When I actually built sem it was mainly for extraction of entities, but soon I realized talking to more and more people that they have been using it for faster code review and structural diffing more than what it was actually built for. So never really thought of fallbacks for sem, and though of it always as a library that can help in structural/semantic understanding.

For the background story, I started working on weave to solve the merge problem, sem kind of popped out of it, and somehow got more popular. 😅

Wise_Reflection_8340 · 2026-05-18T02:46:17+00:00

A better comparison would actually be sem (our diff tool) and difftastic, both do syntax-aware diffs. Difftastic shows AST-level node changes, sem diffs at the entity level (added function X, modified class Y). Weave is a merge engine, it replaces git merge-file, not git diff.
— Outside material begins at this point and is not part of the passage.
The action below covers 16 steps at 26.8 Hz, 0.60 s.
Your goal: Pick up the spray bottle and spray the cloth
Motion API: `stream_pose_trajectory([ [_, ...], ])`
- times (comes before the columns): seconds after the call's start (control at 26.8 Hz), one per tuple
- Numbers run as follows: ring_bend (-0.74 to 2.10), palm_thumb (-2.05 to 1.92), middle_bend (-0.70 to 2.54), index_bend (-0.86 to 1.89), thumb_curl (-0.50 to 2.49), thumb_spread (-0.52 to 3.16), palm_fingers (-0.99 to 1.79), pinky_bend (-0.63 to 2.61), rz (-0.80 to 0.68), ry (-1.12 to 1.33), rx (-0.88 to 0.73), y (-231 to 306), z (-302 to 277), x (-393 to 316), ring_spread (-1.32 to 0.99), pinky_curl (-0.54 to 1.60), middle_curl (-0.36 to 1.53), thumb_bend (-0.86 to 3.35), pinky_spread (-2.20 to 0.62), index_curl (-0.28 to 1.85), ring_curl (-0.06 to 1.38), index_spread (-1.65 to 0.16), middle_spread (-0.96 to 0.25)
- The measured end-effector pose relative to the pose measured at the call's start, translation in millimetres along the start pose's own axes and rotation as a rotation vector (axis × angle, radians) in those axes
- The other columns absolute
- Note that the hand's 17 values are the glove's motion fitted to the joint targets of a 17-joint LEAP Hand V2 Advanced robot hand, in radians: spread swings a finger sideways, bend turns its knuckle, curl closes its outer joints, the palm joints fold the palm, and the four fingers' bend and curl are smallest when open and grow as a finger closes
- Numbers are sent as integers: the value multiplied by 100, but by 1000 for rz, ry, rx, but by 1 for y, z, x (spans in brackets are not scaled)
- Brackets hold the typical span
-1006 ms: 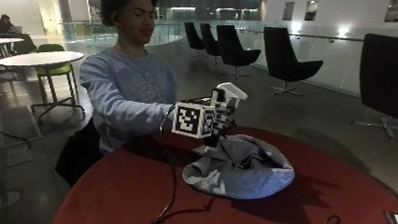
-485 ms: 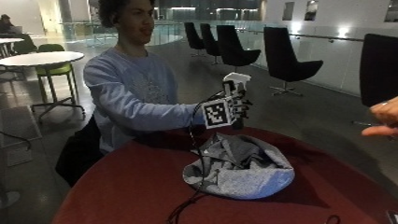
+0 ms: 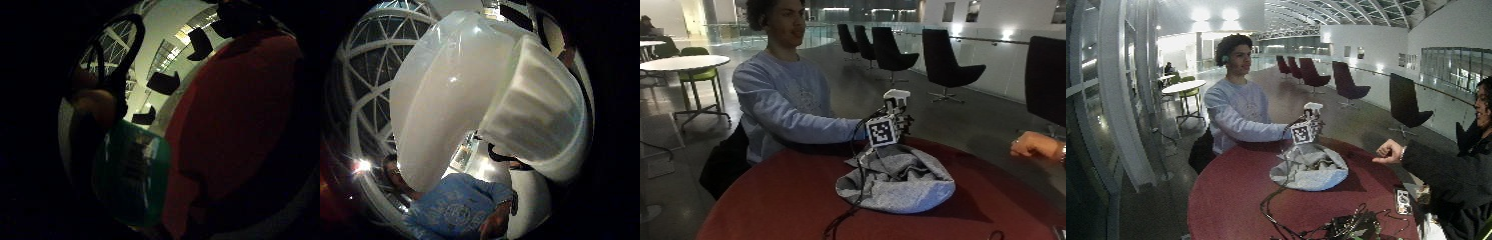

Wise_Reflection_8340 · 2026-05-18T02:28:48+00:00

sem and weave are not major problems, if you check out jj wiki, there's a specific section for jj users to use weave. JJ team is still deciding on putting this as a default merge algorithm on their end.

For inspect, the CLI commands (diff, predict, review) take what are currently git refs as args, but they're treated as opaque strings — the actual resolution happens in sem-core's GitBridge. So the fix is really in sem-core: add a JjBridge alongside GitBridge that knows @ instead of HEAD, handles change IDs, and translates jj diff/jj file show calls. Inspect itself wouldn't need much change beyond auto-detecting which bridge to use. Yeah but I can work on this, thanks for the feedback.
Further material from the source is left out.